What the task asks: Going through the lines below, tally those that include "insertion", and give only the number.

Input for this task:
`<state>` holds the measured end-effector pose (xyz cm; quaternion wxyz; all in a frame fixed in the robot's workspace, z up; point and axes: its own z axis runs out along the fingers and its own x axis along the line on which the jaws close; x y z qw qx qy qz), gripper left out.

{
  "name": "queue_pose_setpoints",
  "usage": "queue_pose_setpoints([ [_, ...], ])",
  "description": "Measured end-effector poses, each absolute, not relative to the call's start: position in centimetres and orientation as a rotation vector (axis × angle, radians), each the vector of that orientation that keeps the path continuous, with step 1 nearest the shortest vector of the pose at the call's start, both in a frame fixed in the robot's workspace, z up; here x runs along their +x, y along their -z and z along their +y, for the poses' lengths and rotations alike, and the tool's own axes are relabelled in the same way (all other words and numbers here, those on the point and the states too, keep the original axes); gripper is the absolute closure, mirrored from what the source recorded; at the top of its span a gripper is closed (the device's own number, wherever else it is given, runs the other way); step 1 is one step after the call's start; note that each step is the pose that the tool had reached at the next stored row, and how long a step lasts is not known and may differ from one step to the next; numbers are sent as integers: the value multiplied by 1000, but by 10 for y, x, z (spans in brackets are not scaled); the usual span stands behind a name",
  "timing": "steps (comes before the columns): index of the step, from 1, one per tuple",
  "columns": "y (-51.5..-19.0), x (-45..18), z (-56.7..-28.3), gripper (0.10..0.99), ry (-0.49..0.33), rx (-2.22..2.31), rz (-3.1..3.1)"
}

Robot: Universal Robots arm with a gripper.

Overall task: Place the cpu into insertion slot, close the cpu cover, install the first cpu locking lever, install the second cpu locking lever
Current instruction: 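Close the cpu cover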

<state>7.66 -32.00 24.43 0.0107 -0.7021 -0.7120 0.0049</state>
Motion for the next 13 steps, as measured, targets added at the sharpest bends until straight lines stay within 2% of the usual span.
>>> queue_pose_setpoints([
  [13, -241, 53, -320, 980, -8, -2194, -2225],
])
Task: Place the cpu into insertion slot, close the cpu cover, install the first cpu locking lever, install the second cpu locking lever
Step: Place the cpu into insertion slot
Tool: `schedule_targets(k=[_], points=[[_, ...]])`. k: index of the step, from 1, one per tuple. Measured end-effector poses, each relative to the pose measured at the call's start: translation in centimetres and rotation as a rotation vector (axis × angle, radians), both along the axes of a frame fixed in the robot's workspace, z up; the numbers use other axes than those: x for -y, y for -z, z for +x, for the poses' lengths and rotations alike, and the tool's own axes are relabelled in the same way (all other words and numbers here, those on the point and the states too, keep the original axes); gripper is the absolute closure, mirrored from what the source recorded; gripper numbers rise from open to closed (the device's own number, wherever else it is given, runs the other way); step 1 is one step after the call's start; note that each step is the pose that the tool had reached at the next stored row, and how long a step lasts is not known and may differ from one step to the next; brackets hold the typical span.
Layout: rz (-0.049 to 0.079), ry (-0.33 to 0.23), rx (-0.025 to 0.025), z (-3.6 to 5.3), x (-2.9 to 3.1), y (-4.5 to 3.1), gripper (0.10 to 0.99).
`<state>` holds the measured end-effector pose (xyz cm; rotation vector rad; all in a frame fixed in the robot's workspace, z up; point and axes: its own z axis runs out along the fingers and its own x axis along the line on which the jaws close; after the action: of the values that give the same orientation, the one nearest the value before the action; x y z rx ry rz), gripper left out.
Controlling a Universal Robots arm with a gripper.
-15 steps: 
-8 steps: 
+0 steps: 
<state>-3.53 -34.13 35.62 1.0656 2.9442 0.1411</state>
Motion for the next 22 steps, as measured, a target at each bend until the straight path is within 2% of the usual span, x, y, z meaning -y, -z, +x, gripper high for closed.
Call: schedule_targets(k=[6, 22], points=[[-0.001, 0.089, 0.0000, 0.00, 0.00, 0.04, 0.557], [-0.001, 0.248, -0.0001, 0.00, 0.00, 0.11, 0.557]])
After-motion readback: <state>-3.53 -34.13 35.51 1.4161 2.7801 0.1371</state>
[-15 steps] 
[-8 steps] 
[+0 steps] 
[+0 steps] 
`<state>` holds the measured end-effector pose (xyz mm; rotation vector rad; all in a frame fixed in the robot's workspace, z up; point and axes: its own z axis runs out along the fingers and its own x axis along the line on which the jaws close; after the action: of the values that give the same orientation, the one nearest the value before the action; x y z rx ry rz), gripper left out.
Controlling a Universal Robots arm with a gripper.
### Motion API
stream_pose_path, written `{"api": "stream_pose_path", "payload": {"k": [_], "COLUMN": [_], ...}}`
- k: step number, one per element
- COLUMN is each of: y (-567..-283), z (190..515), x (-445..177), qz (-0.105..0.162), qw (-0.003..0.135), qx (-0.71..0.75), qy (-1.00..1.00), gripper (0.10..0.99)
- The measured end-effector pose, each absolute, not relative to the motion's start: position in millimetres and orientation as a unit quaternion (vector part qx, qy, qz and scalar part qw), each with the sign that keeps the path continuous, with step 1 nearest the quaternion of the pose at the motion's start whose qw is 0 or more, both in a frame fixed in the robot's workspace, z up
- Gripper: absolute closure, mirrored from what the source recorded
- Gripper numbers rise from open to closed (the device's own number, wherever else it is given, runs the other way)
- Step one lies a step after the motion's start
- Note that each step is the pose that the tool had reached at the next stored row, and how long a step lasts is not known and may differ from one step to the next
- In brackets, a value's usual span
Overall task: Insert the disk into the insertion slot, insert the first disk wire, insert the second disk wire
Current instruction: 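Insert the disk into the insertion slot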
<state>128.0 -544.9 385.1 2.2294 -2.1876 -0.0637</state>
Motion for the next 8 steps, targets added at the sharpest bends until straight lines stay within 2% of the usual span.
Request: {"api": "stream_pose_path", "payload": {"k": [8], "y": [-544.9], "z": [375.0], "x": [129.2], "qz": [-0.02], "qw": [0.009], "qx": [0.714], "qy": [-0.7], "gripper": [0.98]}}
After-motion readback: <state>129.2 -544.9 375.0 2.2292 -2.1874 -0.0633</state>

Response area: 5